Stored data entries:
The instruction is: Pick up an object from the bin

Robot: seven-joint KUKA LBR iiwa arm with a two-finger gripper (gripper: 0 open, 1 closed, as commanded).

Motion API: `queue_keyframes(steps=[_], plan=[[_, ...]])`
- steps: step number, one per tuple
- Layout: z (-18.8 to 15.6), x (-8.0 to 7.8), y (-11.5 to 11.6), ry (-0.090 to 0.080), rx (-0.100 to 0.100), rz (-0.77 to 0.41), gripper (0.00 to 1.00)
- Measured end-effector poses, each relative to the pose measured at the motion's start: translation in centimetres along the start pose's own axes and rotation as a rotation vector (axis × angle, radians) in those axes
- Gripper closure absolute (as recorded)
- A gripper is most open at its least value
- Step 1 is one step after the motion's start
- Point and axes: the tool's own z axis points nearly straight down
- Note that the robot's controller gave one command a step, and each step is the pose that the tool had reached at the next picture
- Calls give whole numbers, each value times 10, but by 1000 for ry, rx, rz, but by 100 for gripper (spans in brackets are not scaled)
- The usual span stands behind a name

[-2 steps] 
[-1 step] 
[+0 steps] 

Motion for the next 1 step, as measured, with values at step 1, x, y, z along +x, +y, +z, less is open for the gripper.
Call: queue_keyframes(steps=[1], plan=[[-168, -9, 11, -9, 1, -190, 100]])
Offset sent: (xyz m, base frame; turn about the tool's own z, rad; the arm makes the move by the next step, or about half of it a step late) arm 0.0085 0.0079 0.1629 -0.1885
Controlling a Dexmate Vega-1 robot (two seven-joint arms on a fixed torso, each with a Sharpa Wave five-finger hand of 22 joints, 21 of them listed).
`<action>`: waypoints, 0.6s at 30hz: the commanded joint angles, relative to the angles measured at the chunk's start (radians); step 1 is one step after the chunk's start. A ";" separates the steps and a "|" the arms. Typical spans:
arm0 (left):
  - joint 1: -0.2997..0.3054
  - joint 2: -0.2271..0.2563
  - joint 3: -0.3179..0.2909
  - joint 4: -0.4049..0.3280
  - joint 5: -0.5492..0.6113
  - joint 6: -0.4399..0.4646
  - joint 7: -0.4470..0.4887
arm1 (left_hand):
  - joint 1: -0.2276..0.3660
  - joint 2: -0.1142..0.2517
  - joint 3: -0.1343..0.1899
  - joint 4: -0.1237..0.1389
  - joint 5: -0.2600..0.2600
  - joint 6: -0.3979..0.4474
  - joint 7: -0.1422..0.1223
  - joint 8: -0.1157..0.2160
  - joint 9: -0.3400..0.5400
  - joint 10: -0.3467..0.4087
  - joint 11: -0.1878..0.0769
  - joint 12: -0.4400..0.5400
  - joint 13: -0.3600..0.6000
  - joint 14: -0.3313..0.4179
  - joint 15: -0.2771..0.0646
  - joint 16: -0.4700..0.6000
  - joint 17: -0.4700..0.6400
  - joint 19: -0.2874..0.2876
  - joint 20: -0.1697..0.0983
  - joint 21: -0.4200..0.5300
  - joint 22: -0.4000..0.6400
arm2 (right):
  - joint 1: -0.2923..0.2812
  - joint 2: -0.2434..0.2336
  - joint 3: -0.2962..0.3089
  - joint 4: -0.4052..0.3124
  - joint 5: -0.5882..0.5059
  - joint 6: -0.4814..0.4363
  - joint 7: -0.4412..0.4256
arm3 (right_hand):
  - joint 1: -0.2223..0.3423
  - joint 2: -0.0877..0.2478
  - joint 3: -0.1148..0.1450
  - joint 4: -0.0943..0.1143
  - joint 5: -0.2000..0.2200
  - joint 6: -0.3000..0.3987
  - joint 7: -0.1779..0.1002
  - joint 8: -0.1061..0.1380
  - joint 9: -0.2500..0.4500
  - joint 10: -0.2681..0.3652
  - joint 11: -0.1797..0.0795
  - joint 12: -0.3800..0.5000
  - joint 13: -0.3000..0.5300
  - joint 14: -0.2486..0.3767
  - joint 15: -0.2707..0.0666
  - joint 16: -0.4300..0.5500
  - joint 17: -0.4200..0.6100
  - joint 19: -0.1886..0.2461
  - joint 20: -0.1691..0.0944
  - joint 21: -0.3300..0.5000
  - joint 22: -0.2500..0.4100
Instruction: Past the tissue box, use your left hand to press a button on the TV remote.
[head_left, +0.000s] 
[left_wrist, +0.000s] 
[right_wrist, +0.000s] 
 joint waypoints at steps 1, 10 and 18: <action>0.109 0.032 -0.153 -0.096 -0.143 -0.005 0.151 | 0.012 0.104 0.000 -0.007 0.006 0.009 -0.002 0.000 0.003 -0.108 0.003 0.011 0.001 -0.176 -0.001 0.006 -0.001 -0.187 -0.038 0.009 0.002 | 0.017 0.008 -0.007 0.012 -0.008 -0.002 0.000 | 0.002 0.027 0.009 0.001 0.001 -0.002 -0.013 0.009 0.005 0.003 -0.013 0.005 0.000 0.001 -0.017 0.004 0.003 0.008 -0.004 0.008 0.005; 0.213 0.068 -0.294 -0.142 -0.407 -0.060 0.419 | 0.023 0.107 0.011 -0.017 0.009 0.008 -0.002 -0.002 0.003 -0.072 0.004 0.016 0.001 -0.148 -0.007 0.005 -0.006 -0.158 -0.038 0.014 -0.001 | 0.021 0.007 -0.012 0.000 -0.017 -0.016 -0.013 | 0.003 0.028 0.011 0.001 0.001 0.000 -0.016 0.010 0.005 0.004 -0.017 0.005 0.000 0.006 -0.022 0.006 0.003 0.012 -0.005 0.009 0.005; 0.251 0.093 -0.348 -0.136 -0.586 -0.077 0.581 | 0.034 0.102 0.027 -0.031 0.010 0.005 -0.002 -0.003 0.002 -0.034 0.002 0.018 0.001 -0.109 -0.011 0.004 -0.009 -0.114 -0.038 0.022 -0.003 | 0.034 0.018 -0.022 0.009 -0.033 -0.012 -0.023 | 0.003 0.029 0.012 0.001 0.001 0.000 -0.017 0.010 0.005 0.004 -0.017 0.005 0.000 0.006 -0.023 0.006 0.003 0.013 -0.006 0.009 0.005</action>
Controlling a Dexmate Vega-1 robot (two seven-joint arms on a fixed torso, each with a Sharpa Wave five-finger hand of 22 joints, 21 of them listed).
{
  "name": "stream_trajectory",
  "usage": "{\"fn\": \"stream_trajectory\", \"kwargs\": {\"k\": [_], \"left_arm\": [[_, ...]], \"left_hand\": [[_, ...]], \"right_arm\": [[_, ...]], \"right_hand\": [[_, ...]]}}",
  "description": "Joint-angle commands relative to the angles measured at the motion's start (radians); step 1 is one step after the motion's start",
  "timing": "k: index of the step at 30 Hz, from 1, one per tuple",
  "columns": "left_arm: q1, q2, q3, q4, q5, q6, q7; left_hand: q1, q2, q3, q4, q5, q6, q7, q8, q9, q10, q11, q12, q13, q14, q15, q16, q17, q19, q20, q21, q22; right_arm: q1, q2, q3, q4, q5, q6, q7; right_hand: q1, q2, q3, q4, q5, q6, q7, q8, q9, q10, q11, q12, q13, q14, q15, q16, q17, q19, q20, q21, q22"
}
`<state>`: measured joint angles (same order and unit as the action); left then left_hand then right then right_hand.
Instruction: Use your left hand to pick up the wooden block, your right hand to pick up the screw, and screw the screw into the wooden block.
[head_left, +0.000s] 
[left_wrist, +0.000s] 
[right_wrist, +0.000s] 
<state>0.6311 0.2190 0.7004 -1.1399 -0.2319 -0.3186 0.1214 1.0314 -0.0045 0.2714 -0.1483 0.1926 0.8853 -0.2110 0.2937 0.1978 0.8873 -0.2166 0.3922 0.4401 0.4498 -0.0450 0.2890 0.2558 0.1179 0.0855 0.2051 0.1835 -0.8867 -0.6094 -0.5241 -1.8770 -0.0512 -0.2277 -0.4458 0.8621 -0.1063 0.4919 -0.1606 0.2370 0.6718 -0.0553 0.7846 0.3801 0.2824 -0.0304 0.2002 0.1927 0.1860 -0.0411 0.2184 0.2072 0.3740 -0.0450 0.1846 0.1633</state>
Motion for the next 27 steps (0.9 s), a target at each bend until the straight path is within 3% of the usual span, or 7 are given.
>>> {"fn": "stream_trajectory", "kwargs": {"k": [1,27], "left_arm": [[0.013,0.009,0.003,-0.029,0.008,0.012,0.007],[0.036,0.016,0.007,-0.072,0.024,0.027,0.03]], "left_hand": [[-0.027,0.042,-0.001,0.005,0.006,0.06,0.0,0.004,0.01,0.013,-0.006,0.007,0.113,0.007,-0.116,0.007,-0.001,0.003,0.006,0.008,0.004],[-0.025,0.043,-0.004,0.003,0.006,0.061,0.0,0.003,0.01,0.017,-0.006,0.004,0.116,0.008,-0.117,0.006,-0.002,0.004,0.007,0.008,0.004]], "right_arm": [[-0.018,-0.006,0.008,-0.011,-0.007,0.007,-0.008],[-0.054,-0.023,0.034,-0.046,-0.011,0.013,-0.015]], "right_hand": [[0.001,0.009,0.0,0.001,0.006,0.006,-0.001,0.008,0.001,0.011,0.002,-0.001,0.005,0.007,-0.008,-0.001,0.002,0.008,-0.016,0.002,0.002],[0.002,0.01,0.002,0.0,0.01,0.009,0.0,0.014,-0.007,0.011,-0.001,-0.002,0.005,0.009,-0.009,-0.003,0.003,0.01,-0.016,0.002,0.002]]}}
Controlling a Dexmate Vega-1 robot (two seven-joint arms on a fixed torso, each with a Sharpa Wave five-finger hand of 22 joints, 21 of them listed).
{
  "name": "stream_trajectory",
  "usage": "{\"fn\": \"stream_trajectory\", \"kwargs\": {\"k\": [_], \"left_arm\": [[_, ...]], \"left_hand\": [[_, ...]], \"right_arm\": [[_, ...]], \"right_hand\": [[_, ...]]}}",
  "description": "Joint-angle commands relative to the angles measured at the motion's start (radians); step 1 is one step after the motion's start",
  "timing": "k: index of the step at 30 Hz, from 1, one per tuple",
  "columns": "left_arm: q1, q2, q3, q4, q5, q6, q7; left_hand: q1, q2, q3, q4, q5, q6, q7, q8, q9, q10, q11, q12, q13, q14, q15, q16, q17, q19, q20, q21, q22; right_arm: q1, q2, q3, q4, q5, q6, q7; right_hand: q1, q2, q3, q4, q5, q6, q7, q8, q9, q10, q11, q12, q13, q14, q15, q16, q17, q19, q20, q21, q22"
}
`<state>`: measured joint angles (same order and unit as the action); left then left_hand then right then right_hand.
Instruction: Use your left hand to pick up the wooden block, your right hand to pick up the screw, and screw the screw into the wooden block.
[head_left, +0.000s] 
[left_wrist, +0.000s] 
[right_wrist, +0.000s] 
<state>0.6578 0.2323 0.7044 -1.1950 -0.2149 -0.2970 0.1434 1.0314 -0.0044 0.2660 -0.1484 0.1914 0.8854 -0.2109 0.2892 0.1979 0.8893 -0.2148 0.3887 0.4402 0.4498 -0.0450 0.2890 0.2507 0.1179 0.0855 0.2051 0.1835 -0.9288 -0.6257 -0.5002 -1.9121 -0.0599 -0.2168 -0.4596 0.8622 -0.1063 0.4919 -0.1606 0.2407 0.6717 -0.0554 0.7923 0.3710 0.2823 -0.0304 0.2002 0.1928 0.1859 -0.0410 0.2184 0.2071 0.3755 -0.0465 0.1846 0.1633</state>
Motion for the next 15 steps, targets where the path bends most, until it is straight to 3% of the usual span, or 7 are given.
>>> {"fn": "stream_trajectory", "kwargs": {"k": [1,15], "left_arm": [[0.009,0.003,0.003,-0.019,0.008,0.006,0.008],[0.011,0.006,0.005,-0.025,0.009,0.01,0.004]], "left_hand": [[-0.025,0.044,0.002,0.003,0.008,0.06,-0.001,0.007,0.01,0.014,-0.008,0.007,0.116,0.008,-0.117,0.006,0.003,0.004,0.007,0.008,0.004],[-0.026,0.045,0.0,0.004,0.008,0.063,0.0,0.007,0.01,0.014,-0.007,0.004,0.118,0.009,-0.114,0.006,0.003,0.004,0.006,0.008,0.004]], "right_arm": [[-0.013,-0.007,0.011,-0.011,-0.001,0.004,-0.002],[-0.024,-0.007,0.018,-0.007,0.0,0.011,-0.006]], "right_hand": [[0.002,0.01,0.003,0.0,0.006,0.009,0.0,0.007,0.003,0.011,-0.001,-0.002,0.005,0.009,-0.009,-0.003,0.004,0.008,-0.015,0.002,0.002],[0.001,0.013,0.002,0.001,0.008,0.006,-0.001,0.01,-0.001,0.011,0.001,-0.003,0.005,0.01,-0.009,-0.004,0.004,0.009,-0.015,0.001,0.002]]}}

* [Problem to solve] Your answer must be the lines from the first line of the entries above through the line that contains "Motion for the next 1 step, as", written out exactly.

* [Output for this exercise]
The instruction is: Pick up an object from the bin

Robot: seven-joint KUKA LBR iiwa arm with a two-finger gripper (gripper: 0 open, 1 closed, as commanded).

Motion API: `queue_keyframes(steps=[_], plan=[[_, ...]])`
- steps: step number, one per tuple
- Layout: z (-18.8 to 15.6), x (-8.0 to 7.8), y (-11.5 to 11.6), ry (-0.090 to 0.080), rx (-0.100 to 0.100), rz (-0.77 to 0.41), gripper (0.00 to 1.00)
- Measured end-effector poses, each relative to the pose measured at the motion's start: translation in centimetres along the start pose's own axes and rotation as a rotation vector (axis × angle, radians) in those axes
- Gripper closure absolute (as recorded)
- A gripper is most open at its least value
- Step 1 is one step after the motion's start
- Point and axes: the tool's own z axis points nearly straight down
- Note that the robot's controller gave one command a step, and each step is the pose that the tool had reached at the next picture
- Calls give whole numbers, each value times 10, but by 1000 for ry, rx, rz, but by 100 for gripper (spans in brackets are not scaled)
- The usual span stands behind a name

[-2 steps] 
[-1 step] 
[+0 steps] 

Motion for the next 1 step, as measured, with values at step 1, x, y, z along +x, +y, +z, less is open for the gripper.

This answer requires no further additions.